Dataset items:
=====
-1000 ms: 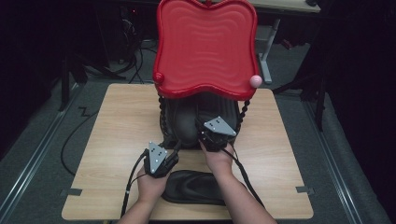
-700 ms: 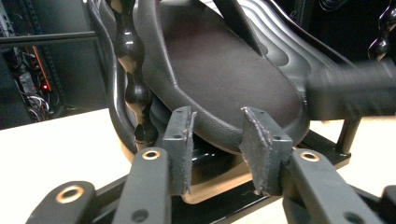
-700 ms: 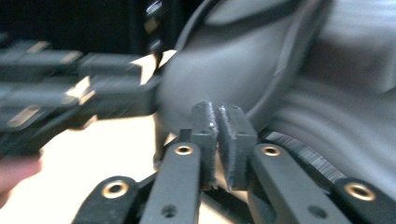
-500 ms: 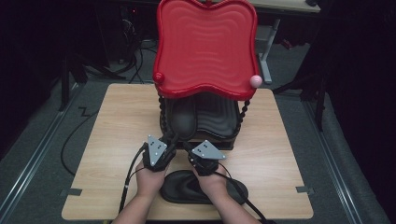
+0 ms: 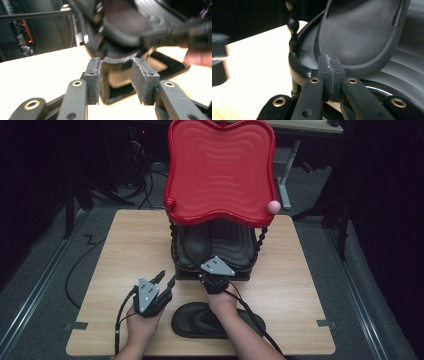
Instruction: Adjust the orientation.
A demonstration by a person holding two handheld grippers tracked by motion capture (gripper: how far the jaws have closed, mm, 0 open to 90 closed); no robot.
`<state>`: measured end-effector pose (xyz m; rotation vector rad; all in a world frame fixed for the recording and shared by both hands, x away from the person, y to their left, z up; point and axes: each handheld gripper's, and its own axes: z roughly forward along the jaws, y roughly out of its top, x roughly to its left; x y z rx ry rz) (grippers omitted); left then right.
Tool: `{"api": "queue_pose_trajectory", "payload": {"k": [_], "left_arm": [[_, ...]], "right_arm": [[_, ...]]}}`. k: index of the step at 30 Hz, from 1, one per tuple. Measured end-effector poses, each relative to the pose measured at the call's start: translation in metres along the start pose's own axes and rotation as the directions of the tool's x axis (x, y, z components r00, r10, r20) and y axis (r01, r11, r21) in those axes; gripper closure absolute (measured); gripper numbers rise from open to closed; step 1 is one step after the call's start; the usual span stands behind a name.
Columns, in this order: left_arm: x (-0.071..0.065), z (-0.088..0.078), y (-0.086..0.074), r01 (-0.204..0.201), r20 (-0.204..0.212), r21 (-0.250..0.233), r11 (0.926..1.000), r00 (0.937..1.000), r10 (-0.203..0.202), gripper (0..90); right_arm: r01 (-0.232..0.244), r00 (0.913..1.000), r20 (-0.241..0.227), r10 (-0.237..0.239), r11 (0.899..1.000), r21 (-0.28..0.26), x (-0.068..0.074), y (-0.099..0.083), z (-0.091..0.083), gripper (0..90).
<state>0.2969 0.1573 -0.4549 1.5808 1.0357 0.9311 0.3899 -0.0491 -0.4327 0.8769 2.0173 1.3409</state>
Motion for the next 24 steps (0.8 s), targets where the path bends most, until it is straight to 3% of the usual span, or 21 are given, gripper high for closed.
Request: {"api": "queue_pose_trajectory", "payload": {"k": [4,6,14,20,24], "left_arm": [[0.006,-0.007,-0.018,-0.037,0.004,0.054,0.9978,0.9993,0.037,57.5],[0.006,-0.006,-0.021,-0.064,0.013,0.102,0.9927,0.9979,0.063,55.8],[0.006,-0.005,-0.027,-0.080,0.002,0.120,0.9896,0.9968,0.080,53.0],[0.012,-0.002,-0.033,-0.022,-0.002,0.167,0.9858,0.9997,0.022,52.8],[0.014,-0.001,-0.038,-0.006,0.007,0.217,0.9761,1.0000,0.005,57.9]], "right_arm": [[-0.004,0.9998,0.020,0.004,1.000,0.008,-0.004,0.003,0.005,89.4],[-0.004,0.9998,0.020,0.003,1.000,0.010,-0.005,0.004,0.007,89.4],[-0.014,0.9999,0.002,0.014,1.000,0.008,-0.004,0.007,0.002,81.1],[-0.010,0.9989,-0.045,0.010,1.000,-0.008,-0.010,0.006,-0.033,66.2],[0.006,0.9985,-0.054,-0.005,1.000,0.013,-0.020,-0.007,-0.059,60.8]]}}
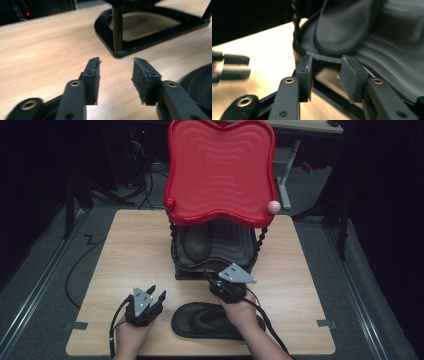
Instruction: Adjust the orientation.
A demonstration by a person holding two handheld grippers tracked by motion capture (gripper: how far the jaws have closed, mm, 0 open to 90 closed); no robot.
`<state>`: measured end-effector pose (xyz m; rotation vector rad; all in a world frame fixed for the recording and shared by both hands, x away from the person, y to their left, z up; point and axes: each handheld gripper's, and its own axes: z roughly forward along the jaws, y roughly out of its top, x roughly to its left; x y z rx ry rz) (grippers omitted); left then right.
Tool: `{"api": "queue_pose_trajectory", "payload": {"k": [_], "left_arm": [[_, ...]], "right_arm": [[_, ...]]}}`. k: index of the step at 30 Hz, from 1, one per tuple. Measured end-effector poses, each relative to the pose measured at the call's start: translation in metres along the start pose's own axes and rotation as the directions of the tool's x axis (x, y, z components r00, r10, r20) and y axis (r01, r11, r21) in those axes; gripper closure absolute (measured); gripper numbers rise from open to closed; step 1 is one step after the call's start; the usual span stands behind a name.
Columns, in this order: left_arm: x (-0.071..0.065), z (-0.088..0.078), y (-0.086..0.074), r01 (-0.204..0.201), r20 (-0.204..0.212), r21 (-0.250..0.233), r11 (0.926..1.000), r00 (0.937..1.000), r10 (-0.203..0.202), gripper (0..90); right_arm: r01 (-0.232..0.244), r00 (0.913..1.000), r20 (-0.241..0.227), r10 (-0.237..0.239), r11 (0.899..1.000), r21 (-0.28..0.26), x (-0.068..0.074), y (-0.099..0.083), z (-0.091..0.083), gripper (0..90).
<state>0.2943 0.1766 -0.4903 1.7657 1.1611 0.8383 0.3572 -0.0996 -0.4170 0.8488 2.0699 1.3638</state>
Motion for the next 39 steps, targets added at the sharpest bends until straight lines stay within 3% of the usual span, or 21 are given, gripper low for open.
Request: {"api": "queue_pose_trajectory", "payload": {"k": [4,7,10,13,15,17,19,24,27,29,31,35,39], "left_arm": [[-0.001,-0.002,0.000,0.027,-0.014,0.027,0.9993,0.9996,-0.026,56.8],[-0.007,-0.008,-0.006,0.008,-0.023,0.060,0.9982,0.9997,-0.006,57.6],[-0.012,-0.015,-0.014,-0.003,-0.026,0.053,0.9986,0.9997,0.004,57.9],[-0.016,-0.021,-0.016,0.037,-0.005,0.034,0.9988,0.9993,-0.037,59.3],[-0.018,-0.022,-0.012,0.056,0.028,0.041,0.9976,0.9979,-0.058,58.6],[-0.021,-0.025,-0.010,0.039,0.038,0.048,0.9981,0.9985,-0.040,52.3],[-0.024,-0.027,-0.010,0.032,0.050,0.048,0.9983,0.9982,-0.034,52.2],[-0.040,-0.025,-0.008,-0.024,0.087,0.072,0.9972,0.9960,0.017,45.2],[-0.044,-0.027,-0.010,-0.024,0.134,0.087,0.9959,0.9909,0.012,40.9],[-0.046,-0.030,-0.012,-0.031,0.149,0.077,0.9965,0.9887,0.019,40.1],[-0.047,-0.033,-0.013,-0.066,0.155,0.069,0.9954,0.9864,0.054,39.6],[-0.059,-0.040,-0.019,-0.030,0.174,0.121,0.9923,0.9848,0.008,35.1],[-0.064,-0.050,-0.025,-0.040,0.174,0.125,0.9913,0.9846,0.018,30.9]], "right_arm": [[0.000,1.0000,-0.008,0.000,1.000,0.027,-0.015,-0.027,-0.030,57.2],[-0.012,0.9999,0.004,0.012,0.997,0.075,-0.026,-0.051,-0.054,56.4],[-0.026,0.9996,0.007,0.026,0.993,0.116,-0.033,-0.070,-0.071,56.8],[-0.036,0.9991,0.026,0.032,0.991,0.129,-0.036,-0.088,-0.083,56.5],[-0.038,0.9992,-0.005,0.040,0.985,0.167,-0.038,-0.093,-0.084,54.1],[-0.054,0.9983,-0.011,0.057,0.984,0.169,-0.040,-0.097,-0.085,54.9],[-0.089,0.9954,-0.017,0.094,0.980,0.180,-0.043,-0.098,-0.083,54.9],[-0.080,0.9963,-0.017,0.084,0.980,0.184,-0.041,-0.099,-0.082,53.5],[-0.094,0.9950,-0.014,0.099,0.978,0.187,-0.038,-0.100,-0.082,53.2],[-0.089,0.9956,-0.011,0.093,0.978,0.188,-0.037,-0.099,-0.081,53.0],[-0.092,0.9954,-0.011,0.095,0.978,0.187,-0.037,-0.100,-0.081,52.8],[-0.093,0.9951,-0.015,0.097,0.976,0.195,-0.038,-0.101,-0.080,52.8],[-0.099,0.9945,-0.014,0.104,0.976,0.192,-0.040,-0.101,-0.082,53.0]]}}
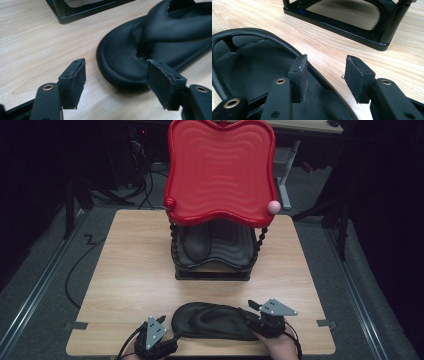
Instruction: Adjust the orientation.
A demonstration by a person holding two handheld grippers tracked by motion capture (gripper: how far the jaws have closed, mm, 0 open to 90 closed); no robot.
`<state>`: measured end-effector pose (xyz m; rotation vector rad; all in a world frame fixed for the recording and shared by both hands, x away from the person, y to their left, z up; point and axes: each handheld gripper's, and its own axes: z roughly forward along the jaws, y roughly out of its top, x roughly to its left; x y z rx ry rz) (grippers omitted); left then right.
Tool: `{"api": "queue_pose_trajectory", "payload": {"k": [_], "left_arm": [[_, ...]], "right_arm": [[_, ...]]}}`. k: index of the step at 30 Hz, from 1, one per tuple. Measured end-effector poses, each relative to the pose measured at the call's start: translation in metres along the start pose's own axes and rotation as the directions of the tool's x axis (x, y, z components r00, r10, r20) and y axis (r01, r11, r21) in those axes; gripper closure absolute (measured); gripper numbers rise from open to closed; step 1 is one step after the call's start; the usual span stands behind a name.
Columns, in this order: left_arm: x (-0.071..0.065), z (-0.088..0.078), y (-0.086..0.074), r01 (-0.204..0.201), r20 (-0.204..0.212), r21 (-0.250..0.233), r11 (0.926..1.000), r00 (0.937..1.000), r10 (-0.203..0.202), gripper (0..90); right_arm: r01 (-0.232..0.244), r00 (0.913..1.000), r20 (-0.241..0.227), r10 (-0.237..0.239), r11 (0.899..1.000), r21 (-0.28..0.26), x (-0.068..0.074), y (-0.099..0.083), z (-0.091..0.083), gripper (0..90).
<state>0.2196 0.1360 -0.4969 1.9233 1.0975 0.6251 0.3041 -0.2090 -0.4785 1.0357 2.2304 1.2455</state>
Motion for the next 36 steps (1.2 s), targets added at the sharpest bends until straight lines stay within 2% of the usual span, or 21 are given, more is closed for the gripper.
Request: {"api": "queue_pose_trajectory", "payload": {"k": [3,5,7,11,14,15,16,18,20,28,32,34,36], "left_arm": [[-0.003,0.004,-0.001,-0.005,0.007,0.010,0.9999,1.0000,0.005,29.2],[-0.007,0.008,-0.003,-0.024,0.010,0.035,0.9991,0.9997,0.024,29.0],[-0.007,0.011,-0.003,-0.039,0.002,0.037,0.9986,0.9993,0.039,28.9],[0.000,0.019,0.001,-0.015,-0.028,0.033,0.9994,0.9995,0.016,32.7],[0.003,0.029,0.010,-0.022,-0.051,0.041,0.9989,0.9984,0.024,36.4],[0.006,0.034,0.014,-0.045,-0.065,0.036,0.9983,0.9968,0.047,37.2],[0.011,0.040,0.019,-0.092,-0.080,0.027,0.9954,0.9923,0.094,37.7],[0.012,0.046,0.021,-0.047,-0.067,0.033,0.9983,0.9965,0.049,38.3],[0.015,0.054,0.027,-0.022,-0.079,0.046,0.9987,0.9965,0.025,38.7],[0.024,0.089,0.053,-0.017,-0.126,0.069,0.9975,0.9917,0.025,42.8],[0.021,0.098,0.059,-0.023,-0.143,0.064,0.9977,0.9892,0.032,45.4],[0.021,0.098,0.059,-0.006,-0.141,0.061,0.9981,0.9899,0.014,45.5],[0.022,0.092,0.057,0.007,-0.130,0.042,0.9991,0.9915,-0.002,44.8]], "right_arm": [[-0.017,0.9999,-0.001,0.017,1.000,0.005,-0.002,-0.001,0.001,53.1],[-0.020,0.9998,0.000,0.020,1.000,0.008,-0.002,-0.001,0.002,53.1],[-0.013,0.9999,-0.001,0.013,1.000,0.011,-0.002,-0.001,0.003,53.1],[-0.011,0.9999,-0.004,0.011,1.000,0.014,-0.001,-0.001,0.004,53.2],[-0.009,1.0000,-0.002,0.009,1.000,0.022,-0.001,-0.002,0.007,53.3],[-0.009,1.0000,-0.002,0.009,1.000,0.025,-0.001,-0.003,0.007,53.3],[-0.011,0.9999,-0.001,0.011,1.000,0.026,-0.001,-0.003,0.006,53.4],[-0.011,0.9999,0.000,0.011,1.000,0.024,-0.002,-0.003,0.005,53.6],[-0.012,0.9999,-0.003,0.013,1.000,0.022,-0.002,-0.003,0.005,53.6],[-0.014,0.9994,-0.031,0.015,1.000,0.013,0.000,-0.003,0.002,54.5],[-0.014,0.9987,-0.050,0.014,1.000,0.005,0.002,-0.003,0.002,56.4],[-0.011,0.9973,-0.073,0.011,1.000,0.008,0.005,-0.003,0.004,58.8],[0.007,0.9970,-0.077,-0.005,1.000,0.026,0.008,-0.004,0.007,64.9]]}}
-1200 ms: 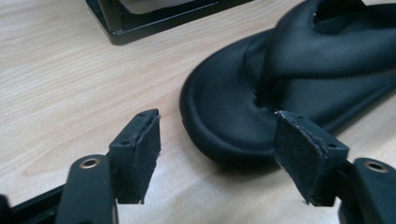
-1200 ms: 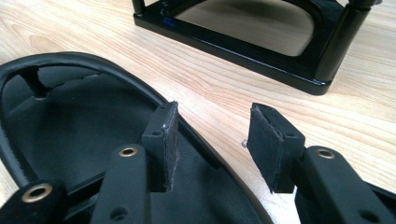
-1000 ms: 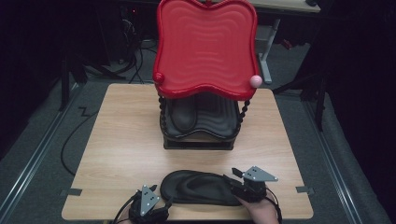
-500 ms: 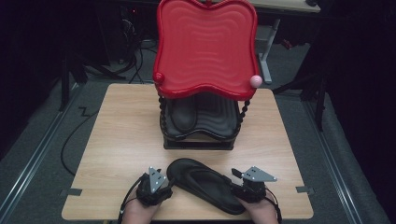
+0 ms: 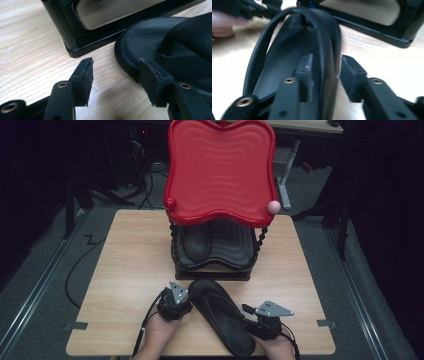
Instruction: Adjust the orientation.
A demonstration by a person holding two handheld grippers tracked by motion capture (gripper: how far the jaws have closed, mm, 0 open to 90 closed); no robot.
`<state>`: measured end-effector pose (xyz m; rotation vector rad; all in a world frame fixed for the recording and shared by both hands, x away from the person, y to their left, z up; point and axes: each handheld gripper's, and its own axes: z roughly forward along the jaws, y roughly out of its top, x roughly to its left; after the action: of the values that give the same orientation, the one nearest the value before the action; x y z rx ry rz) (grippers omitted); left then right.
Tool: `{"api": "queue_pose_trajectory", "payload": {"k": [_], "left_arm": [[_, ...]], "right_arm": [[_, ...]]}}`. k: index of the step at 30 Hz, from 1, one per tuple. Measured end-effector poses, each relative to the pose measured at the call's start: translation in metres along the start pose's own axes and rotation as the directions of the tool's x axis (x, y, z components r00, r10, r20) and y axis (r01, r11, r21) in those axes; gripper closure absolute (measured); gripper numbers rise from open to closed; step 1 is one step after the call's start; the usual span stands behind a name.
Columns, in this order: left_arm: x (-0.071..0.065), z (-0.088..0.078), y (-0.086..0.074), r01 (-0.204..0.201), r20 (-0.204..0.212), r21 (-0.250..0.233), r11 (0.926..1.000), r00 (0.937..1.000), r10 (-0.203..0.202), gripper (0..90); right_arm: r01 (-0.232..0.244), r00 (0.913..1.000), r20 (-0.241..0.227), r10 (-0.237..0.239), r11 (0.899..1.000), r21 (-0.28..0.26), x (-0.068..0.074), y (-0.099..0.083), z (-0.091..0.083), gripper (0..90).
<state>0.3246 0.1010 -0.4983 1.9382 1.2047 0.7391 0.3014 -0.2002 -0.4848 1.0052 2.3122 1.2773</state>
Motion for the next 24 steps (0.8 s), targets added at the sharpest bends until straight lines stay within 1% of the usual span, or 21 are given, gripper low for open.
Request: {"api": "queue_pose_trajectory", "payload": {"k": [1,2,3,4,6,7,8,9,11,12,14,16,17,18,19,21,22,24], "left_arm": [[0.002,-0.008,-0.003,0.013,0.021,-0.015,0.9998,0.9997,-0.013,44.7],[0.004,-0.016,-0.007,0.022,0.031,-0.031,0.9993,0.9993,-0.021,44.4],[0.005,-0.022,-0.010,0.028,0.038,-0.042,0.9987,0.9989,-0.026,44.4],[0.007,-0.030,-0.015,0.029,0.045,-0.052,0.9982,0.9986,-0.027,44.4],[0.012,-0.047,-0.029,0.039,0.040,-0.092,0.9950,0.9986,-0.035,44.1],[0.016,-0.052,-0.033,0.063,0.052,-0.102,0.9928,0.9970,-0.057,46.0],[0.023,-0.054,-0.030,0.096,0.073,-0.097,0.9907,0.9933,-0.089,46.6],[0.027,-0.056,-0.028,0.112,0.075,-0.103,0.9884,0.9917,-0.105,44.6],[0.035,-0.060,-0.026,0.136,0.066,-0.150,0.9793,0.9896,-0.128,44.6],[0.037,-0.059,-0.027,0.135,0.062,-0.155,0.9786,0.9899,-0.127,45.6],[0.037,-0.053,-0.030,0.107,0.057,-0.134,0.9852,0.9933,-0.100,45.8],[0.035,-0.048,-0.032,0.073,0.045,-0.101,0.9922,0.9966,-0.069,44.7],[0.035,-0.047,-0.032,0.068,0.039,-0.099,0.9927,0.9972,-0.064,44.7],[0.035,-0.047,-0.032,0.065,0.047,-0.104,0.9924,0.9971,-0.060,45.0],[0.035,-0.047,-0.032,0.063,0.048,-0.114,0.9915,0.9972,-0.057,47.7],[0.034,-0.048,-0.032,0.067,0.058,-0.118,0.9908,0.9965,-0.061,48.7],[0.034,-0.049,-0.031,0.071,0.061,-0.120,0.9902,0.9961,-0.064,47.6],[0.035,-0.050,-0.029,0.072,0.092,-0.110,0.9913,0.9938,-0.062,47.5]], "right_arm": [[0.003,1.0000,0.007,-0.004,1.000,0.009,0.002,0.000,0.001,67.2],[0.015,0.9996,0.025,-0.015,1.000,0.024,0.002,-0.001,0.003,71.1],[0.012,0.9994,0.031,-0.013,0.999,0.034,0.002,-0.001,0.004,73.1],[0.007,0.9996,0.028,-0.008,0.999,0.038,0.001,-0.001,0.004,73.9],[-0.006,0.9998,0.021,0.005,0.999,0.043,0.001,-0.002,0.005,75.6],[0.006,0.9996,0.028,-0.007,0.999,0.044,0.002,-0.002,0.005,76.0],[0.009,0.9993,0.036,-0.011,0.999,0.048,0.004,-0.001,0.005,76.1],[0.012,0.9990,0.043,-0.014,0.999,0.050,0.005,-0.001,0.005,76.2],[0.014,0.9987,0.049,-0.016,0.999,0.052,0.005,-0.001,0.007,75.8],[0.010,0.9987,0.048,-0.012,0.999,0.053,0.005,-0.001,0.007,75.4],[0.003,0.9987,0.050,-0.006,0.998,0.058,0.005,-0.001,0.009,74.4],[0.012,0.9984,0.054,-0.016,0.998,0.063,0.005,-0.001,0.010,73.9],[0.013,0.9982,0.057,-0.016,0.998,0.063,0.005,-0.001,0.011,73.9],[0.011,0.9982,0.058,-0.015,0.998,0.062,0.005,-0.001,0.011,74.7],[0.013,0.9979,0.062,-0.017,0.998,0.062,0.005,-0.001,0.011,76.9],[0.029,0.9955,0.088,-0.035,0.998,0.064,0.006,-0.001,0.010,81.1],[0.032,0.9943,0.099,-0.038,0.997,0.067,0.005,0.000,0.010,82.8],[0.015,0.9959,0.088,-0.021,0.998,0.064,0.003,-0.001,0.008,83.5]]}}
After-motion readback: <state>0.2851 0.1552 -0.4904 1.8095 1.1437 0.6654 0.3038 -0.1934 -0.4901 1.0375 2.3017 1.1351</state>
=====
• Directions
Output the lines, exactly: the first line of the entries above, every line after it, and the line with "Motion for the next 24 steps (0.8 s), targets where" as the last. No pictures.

• Answer space
-1000 ms: 
-700 ms: 
-700 ms: 
-500 ms: 
+0 ms: 
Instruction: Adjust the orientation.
A demonstration by a person holding two handheld grippers tracked by motion capture (gripper: how far the jaws have closed, mm, 0 open to 90 closed); no robot.
`<state>`: measured end-effector pose (xyz m; rotation vector rad; all in a world frame fixed for the recording and shared by both hands, x away from the person, y to their left, z up; point and axes: each handheld gripper's, and its own axes: z roughly forward along the jaws, y roughly out of its top, x roughly to its left; x y z rx ry rz) (grippers omitted); left then right.
Tool: `{"api": "queue_pose_trajectory", "payload": {"k": [_], "left_arm": [[_, ...]], "right_arm": [[_, ...]]}}`. k: index of the step at 30 Hz, from 1, one per tuple. Measured end-effector poses, each relative to the pose measured at the call's start: translation in metres along the start pose's own axes and rotation as the directions of the tool's x axis (x, y, z components r00, r10, r20) and y axis (r01, r11, r21) in those axes; gripper closure absolute (measured); gripper numbers rise from open to closed; step 1 is one step after the call's start; the usual span stands behind a name.
Columns, in this order: left_arm: x (-0.071..0.065), z (-0.088..0.078), y (-0.086..0.074), r01 (-0.204..0.201), r20 (-0.204..0.212), r21 (-0.250..0.233), r11 (0.926..1.000), r00 (0.937..1.000), r10 (-0.203..0.202), gripper (0..90); right_arm: r01 (-0.232..0.244), r00 (0.913..1.000), r20 (-0.241..0.227), r10 (-0.237..0.239), r11 (0.899..1.000), r21 (-0.28..0.26), x (-0.068..0.074), y (-0.099..0.083), z (-0.091..0.083), gripper (0..90).
<state>0.2969 0.1573 -0.4549 1.5808 1.0357 0.9311 0.3899 -0.0491 -0.4327 0.8769 2.0173 1.3409</state>
Motion for the next 24 steps (0.8 s), targets where the path bends most, until it is straight to 3% of the usual span, or 21 are given, gripper high for closed.

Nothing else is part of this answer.